§ **WHAT YOU HAVE TO DO**:
Your answer must be the full listing below, repeated exactly.

******

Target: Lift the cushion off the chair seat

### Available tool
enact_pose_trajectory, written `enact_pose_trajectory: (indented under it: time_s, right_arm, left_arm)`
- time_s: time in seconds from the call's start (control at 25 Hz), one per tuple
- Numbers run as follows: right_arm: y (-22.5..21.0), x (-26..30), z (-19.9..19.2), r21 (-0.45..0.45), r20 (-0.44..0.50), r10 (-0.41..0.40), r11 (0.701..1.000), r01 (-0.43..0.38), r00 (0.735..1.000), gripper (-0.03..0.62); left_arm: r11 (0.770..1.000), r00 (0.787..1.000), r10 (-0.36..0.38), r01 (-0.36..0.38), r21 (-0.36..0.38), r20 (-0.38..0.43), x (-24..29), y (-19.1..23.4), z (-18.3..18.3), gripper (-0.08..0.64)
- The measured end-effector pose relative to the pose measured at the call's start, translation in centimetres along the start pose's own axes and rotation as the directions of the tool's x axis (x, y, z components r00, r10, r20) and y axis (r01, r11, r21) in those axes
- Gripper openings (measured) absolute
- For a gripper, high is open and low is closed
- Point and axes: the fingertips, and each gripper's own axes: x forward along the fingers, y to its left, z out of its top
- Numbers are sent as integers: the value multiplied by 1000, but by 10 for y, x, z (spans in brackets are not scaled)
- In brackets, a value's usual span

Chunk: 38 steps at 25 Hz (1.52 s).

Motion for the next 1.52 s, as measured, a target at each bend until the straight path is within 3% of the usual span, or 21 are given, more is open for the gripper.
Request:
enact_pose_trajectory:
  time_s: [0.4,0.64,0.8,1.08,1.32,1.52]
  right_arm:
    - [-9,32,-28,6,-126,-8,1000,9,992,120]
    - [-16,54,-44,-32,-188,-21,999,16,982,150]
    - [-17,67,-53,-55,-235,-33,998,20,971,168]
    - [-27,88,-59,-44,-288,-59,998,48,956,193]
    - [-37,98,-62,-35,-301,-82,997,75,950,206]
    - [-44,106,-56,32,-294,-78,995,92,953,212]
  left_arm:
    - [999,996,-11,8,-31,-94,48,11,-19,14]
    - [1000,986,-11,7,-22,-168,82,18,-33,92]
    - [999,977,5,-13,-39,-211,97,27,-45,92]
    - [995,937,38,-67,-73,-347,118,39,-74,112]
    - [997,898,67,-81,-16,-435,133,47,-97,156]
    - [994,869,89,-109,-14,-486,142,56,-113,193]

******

§ **EXERCISE OUTPUT**:
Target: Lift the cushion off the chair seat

### Available tool
enact_pose_trajectory, written `enact_pose_trajectory: (indented under it: time_s, right_arm, left_arm)`
- time_s: time in seconds from the call's start (control at 25 Hz), one per tuple
- Numbers run as follows: right_arm: y (-22.5..21.0), x (-26..30), z (-19.9..19.2), r21 (-0.45..0.45), r20 (-0.44..0.50), r10 (-0.41..0.40), r11 (0.701..1.000), r01 (-0.43..0.38), r00 (0.735..1.000), gripper (-0.03..0.62); left_arm: r11 (0.770..1.000), r00 (0.787..1.000), r10 (-0.36..0.38), r01 (-0.36..0.38), r21 (-0.36..0.38), r20 (-0.38..0.43), x (-24..29), y (-19.1..23.4), z (-18.3..18.3), gripper (-0.08..0.64)
- The measured end-effector pose relative to the pose measured at the call's start, translation in centimetres along the start pose's own axes and rotation as the directions of the tool's x axis (x, y, z components r00, r10, r20) and y axis (r01, r11, r21) in those axes
- Gripper openings (measured) absolute
- For a gripper, high is open and low is closed
- Point and axes: the fingertips, and each gripper's own axes: x forward along the fingers, y to its left, z out of its top
- Numbers are sent as integers: the value multiplied by 1000, but by 10 for y, x, z (spans in brackets are not scaled)
- In brackets, a value's usual span

Chunk: 38 steps at 25 Hz (1.52 s).

Motion for the next 1.52 s, as measured, a target at each bend until the straight path is within 3% of the usual span, or 21 are given, more is open for the gripper.
Request:
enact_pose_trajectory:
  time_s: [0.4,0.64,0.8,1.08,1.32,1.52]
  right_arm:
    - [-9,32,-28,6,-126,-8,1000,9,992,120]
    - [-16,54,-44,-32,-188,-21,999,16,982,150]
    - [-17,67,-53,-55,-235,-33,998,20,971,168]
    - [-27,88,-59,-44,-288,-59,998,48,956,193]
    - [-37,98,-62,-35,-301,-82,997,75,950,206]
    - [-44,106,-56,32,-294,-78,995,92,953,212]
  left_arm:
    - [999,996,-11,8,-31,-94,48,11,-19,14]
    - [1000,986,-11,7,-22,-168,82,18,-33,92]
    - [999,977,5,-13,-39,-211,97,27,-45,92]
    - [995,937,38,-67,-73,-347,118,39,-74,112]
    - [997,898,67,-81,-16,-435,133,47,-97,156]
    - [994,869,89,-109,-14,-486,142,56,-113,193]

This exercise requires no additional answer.